### Given information
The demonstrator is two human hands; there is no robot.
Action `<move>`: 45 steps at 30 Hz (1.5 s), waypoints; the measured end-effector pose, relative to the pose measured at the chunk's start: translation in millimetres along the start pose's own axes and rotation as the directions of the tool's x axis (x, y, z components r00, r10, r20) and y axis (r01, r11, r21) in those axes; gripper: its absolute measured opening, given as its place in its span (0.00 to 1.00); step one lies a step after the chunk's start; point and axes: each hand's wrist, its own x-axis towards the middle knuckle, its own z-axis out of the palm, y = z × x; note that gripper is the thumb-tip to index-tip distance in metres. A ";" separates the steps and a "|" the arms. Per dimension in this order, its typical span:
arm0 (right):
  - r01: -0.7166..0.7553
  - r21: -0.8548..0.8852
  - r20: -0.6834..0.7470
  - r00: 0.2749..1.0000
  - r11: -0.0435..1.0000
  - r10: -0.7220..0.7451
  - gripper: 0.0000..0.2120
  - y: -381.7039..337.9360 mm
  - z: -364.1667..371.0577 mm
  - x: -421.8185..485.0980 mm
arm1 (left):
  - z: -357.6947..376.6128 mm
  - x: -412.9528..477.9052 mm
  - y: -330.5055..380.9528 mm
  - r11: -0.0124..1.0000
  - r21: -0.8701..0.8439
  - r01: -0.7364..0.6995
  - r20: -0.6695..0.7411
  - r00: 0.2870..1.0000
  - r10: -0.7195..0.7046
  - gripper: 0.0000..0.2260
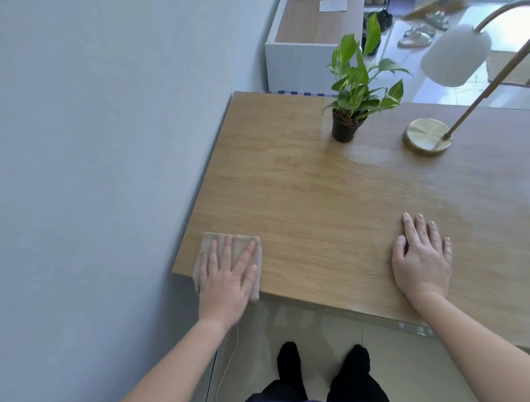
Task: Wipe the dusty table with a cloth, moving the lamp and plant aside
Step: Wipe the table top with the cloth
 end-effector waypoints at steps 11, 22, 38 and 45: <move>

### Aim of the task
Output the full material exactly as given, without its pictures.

### Problem solution
The demonstrator is two human hands; there is no robot.
Action `<move>`: 45 steps at 30 Hz (1.5 s), waypoints; the measured end-effector pose, relative to the pose measured at the chunk's start: translation in millimetres along the start pose's own axes and rotation as the directions of the tool's x axis (x, y, z components r00, r10, r20) and y axis (r01, r11, r21) in those axes; gripper: its absolute measured opening, given as its place in its span (0.00 to 1.00); step one lies a step after the chunk's start; point and axes: each hand's wrist, its own x-axis towards the middle knuckle, its own z-axis out of the palm, y = z × x; note that gripper is the thumb-tip to index-tip distance in metres. A ";" separates the steps and a "|" the arms. Per dimension in this order, its typical span:
arm0 (right):
  - r01: -0.7166..0.7553
  - r21: -0.8548..0.8852
  - r20: -0.6834..0.7470
  - r00: 0.2749..1.0000
  - r11: -0.0435..1.0000
  - r10: -0.7220..0.7451
  - gripper: 0.0000..0.2120
  - y: -381.7039..337.9360 mm
  - z: -364.1667..371.0577 mm
  - x: -421.8185..485.0980 mm
arm1 (left):
  - z: -357.6947..376.6128 mm
  - x: -412.9528..477.9052 mm
  - y: -330.5055..380.9528 mm
  - r11: -0.0124..1.0000
  - r21: -0.8701..0.8439
  - r01: -0.7364..0.6995
  - r20: -0.6695..0.7411
  - r00: 0.2870..1.0000
  - r10: -0.7195..0.7046
  - gripper: 0.0000..0.2260
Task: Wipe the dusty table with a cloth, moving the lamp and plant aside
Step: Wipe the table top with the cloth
 end-effector waypoints at steps 11, 22, 38 and 45: <move>

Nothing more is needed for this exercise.